[[ SOURCE MATERIAL open ]]

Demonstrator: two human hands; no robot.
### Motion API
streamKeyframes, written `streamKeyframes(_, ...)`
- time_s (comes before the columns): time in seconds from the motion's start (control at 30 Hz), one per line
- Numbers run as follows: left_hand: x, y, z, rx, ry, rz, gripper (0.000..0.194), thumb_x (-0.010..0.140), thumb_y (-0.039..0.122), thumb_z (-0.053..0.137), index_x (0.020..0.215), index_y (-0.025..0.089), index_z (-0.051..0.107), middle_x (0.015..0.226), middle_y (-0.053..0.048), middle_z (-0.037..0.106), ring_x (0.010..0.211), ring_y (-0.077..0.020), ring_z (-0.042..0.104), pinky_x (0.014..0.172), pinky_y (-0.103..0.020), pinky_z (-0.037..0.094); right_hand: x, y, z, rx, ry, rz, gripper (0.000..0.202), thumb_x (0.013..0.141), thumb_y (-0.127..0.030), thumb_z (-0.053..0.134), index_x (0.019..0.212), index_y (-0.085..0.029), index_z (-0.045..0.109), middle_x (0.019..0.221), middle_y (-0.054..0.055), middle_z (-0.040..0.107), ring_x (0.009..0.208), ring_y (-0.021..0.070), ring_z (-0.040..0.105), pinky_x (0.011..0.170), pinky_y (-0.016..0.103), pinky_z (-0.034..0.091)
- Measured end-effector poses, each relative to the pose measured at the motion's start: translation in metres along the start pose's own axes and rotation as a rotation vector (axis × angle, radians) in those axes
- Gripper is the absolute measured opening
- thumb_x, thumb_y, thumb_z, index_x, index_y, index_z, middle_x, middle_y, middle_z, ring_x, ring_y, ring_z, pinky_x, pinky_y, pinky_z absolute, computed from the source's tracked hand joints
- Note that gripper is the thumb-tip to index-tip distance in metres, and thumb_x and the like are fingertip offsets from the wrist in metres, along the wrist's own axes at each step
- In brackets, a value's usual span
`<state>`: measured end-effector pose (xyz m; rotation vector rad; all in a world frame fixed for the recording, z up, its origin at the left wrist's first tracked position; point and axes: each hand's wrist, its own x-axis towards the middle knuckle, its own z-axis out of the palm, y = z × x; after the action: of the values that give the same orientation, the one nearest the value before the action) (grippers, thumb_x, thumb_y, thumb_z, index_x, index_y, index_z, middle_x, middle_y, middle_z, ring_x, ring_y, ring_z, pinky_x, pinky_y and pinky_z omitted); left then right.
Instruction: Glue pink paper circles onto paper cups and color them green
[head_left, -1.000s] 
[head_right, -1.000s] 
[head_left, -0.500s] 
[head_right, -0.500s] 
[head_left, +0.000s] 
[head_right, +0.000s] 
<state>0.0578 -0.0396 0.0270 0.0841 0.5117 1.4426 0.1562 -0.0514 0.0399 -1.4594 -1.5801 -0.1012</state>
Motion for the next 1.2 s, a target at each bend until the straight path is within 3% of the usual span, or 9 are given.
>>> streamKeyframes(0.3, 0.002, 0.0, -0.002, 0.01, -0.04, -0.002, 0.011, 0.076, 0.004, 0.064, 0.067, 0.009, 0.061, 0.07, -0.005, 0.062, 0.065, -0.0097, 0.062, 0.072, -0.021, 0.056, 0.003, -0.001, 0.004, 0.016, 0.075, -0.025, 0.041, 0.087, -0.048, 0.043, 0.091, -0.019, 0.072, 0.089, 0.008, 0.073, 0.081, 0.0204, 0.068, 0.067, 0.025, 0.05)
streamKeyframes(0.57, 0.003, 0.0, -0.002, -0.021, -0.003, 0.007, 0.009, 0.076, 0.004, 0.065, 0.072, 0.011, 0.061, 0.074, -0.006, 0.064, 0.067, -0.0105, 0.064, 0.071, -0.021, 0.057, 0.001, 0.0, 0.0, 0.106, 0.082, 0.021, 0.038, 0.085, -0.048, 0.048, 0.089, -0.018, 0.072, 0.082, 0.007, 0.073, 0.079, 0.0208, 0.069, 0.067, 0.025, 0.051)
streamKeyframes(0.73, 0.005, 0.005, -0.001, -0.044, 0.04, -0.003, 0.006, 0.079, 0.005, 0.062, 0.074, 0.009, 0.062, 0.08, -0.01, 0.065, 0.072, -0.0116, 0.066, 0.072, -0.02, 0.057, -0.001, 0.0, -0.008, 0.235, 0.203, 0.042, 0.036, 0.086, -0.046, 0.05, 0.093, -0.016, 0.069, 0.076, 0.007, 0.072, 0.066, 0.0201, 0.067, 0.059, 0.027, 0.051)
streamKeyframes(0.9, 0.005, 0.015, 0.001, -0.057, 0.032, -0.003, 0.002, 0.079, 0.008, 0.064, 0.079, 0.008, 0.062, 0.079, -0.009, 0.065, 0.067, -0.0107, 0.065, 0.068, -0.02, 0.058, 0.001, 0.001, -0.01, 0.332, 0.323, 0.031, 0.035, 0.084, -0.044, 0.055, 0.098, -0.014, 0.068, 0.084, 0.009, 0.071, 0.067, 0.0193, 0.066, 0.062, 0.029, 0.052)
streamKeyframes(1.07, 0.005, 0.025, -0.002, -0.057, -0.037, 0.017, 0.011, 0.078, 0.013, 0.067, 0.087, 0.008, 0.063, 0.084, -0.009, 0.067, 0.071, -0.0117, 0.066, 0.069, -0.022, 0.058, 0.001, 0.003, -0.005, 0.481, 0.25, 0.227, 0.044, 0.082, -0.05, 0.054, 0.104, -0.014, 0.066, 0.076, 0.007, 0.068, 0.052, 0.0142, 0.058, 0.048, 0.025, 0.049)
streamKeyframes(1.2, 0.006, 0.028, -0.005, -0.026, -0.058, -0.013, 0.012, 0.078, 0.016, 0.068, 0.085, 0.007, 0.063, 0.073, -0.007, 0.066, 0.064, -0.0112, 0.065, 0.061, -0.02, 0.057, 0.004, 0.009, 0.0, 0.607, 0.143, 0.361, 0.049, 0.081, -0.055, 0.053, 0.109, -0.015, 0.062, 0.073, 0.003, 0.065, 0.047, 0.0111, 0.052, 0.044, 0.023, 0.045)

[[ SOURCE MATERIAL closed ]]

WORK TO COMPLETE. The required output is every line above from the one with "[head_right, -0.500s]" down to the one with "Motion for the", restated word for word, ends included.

ANSWER TO THIS EXERCISE.
[head_right, -0.500s] 
[head_left, +0.000s] 
[head_right, +0.000s] 
<state>0.0578 -0.0396 0.0270 0.0841 0.5117 1.4426 0.1562 -0.0514 0.0399 -1.4594 -1.5801 -0.1012</state>
Motion for the next 1.2 s, a target at each bend until the straight path is within 3% of the usual span, or 9 are given.

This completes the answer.